> YOUR INSTRUCTIONS: Find every line in the entries that holds the string "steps" and report it.
· · · ·
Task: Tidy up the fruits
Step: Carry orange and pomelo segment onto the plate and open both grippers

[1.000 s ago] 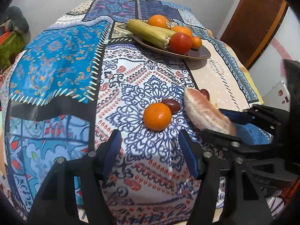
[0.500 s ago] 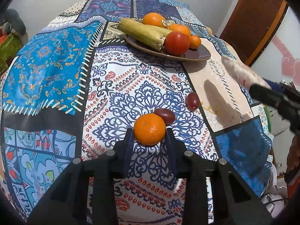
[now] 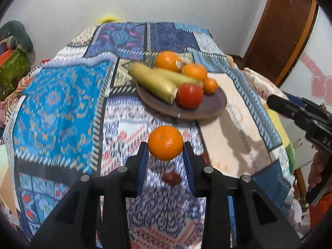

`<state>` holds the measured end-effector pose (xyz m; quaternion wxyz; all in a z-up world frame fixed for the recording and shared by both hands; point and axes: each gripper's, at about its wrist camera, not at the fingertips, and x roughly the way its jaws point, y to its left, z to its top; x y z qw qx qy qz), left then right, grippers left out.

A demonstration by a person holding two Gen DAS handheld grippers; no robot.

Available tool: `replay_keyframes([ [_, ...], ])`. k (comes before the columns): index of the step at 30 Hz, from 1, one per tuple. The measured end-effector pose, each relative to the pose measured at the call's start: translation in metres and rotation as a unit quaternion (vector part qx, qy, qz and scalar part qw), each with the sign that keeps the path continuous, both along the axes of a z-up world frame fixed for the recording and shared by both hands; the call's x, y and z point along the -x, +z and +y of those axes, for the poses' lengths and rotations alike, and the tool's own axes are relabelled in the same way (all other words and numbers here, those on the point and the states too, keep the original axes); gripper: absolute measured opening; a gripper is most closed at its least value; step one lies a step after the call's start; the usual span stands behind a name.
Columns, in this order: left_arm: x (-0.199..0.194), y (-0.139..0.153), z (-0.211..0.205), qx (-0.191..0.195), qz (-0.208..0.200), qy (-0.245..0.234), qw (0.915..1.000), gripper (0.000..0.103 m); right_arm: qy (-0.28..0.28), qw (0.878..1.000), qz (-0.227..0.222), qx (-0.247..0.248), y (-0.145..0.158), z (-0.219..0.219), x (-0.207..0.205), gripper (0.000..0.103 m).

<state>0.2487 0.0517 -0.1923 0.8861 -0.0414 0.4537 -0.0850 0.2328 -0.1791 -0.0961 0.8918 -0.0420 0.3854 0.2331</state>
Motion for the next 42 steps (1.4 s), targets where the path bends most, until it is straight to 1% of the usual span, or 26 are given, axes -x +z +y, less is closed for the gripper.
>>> replay_keyframes([
  [5,-0.023,0.011,-0.004,0.005,-0.015,0.001,0.9999,0.033,0.002,1.000,-0.018,0.003,0.004,0.003,-0.016,0.043],
  [10,-0.043,0.013,-0.009,0.001,-0.023,-0.006,0.9997,0.033,0.003,1.000,-0.025,0.000,0.002,0.007,-0.035,0.043],
  [13,-0.054,0.009,-0.011,-0.002,-0.024,-0.009,0.9997,0.033,0.004,1.000,-0.021,-0.003,-0.005,0.010,-0.048,0.043],
  [22,-0.080,-0.017,-0.012,-0.004,-0.005,-0.007,1.0000,0.033,0.003,1.000,0.005,0.002,-0.036,0.024,-0.077,0.043],
  [26,-0.085,-0.026,-0.011,-0.002,0.004,-0.006,1.0000,0.033,0.001,1.000,0.014,0.011,-0.049,0.029,-0.083,0.043],
  [31,-0.088,-0.033,-0.011,-0.003,0.010,-0.007,0.9999,0.033,0.007,0.999,0.006,0.033,-0.054,0.034,-0.080,0.043],
  [33,-0.088,-0.035,-0.011,-0.003,0.010,-0.006,0.9999,0.033,0.010,0.999,0.010,0.037,-0.057,0.034,-0.080,0.043],
  [35,-0.088,-0.034,-0.012,-0.003,0.009,-0.006,0.9999,0.034,0.011,0.999,0.020,0.037,-0.060,0.034,-0.083,0.044],
  [38,-0.088,-0.033,-0.011,0.000,0.014,-0.006,0.9999,0.037,0.010,0.999,0.034,0.034,-0.063,0.031,-0.085,0.045],
  [42,-0.084,-0.031,-0.009,0.001,0.016,-0.003,0.9999,0.038,0.011,0.999,0.044,0.028,-0.062,0.028,-0.082,0.045],
])
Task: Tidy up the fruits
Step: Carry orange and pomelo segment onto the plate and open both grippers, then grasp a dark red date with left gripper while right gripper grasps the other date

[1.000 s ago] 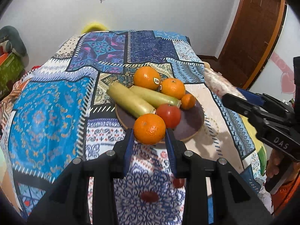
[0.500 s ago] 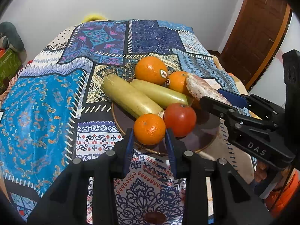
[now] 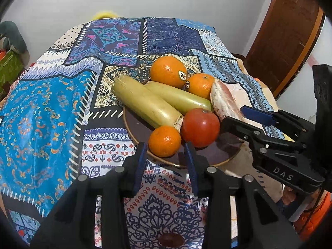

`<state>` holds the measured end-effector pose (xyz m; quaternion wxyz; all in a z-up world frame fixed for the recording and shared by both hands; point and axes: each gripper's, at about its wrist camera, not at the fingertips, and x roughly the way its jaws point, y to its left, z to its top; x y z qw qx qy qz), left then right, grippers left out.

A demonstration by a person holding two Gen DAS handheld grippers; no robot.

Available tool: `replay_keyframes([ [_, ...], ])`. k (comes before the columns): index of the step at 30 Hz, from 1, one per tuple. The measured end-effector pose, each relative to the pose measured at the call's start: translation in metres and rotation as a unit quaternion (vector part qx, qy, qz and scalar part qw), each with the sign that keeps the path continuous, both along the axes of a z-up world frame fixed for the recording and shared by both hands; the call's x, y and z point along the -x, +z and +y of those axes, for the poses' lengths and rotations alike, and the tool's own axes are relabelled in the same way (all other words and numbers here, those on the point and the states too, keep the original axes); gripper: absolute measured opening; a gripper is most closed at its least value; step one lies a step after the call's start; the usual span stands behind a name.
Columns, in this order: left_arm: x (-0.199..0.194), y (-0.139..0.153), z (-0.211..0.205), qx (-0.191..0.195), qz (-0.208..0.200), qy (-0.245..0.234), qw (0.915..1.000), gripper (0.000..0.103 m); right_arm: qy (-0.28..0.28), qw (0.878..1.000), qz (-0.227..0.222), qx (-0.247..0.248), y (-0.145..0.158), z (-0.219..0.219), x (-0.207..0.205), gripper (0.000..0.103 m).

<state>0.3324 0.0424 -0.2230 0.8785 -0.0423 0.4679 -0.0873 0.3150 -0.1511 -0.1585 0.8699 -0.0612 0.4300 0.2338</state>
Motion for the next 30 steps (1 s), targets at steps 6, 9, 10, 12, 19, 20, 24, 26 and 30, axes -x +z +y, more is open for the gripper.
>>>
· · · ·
> WRITTEN ANSWER:
Motion for the next 42 steps (1.4 s), targets where the path bends most, until it is straight to 1% of the usual span, or 26 are given, axes -x +z +y, less is closed for the gripper.
Motion for the next 30 steps (1 s), targets at steps 6, 9, 10, 12, 19, 20, 24, 26 and 30, axes -x +z +y, more is open for the gripper.

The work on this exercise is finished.